Transcribe the data exactly, stopping after the "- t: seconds" line.
------ RECORDS FOR THIS TASK ------
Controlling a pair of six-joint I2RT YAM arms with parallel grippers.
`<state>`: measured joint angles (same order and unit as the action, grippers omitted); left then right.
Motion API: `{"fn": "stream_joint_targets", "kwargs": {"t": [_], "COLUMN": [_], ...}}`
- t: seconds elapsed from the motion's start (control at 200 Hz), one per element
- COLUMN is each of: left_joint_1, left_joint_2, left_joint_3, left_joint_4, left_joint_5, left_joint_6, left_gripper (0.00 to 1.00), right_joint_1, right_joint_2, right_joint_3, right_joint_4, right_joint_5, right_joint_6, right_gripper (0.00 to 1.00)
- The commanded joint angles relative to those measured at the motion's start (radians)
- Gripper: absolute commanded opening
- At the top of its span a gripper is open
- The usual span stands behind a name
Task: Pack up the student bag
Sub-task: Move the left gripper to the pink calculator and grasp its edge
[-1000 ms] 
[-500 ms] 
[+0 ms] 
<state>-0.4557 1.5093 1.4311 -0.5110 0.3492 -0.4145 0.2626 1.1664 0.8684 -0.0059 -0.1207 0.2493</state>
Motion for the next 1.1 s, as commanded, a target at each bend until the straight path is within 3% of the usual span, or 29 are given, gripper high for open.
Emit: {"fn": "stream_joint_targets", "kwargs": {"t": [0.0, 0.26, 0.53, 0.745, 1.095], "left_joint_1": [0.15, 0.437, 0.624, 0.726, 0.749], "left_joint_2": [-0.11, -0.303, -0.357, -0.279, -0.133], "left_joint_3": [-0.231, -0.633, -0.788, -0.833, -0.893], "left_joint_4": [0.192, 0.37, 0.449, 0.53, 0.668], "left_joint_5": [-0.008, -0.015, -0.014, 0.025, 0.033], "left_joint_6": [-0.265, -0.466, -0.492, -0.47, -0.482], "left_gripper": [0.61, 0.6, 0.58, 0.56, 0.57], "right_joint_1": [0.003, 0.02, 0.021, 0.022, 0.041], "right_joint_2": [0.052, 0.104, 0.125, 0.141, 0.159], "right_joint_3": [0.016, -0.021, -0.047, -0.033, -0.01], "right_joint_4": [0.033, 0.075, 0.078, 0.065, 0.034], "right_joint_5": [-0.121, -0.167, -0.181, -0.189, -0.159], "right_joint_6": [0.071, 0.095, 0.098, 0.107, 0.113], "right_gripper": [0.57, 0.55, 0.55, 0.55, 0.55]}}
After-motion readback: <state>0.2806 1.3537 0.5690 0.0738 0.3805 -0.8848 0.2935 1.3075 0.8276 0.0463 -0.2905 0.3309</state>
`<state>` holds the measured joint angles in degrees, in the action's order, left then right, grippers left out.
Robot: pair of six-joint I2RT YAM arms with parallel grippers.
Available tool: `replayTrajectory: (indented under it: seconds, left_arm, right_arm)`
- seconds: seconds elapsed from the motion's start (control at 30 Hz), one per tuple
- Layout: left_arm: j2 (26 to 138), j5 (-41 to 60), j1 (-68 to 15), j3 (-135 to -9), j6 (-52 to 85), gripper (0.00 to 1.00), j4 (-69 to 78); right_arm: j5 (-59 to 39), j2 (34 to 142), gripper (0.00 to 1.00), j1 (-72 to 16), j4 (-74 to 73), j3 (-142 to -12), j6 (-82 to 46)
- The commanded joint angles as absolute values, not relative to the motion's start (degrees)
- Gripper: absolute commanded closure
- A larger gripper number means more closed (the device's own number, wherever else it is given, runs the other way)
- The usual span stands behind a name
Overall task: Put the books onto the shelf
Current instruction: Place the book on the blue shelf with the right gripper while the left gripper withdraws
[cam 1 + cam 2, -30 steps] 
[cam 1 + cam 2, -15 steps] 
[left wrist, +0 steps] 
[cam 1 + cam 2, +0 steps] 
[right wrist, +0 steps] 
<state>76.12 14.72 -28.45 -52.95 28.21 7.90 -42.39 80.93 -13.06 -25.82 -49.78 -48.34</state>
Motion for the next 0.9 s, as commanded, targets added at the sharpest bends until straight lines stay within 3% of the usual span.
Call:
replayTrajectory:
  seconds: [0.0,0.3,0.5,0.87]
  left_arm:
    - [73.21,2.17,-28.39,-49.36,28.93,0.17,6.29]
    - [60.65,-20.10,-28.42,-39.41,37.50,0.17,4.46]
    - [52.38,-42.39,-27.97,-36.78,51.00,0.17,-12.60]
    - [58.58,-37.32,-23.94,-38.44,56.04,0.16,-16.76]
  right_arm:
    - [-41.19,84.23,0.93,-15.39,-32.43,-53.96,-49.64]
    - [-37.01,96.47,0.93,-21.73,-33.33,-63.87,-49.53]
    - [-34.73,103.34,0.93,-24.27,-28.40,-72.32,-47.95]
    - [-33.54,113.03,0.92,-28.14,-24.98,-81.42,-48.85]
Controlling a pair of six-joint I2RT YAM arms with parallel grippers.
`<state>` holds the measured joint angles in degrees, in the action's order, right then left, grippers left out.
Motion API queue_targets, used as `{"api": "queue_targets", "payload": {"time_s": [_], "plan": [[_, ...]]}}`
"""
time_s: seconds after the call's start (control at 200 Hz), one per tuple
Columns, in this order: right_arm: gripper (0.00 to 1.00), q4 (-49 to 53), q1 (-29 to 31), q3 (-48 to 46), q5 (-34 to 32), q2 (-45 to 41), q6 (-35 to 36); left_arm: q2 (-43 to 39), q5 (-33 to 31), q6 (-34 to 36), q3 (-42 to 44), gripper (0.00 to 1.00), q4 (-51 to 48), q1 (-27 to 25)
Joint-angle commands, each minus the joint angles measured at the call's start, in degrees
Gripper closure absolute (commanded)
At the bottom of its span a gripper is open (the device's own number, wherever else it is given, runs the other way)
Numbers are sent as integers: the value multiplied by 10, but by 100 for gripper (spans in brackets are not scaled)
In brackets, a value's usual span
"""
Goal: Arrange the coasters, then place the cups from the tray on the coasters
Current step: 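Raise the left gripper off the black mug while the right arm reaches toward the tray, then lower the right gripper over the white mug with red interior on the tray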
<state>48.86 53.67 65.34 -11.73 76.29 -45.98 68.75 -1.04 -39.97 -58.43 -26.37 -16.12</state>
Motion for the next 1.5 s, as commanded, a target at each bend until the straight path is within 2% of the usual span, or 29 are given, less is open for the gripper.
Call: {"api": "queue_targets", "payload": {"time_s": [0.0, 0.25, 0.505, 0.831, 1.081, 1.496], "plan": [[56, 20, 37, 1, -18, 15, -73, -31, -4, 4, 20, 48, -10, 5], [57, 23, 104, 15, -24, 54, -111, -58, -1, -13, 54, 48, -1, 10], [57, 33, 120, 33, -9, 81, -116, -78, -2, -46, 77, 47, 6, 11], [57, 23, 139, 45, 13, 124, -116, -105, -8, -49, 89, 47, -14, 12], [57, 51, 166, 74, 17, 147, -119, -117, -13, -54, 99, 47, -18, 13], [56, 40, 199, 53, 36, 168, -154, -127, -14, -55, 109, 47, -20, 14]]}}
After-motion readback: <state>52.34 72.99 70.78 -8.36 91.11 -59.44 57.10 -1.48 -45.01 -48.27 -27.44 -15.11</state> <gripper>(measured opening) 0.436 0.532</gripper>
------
### WRITTEN ANSWER
Controlling a pair of six-joint I2RT YAM arms with parallel grippers.
`<state>`: measured joint angles (same order and unit as the action, grippers omitted); left then right.
Motion API: `{"fn": "stream_joint_targets", "kwargs": {"t": [_], "COLUMN": [_], ...}}`
- t: seconds elapsed from the motion's start (control at 200 Hz), one per element

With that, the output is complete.